The point isn’t so much to interpret all this as to recognize Godard, like Preminger (invoked again and again) in Anatomy for a Murder, is only providing interpretations: people’s dubious guesses and confessions—stories—of what’s actually happened. Even when a murder is shown, it’s shown like this—

—a hieroglyphic representation of a shoe hitting a face with a paint smear on the side that serves as a sign of murder without showing anything actually like it.

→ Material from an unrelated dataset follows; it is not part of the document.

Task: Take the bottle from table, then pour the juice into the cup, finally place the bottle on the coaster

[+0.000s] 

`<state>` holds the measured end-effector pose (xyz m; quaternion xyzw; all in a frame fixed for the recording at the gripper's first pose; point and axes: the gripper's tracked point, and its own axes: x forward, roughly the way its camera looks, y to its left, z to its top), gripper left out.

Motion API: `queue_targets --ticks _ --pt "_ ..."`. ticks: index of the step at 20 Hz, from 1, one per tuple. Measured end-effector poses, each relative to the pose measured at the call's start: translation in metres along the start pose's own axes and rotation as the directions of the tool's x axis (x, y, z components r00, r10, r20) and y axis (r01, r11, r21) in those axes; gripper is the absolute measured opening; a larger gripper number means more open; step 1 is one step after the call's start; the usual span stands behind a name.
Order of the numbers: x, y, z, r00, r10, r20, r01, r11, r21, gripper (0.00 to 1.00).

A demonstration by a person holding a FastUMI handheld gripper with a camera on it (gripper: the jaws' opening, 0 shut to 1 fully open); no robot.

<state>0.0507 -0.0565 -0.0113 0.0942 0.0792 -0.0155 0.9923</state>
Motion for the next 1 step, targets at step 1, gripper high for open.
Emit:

“What would a picture be if it were not a sign? A tableau vivant? Ah, of course, if one were an artist! But when one is only Cézanne or wretched Van Gogh, or Goya, then one paints signs.” – Pablo Picasso

Like Picasso, Godard sees the world in crystalline glimpses: hardened, perfectly defined features that belong only to a particular texture, face, voice, or moment but are, usually, abstracted from surrounding space and time to emphasize they are merely signs of a fuller, more three-dimensional reality beyond. Made in USA is obsessed with such representations and reenactments: repeated pantomimes, and songs sung, and a cryptic tape player, and poetry recitations, and the cardboard icons, and a typewriter typing, and people telling stories, and Karina recapping the on-screen action in voice-over, and people calling themselves Robert McNamara and Richard Nixon, and Anna Karina sporting a trench-coat to signal she’s a Private Eye, and opening titles with names reduced to initials as simplified signifiers of the names and people, all simply represent, like a word, a Picasso painting, or a close-up, a basic idea, an abstraction. They’re depictions—signs—of some truth. It's the detective’s job to figure out what they mean.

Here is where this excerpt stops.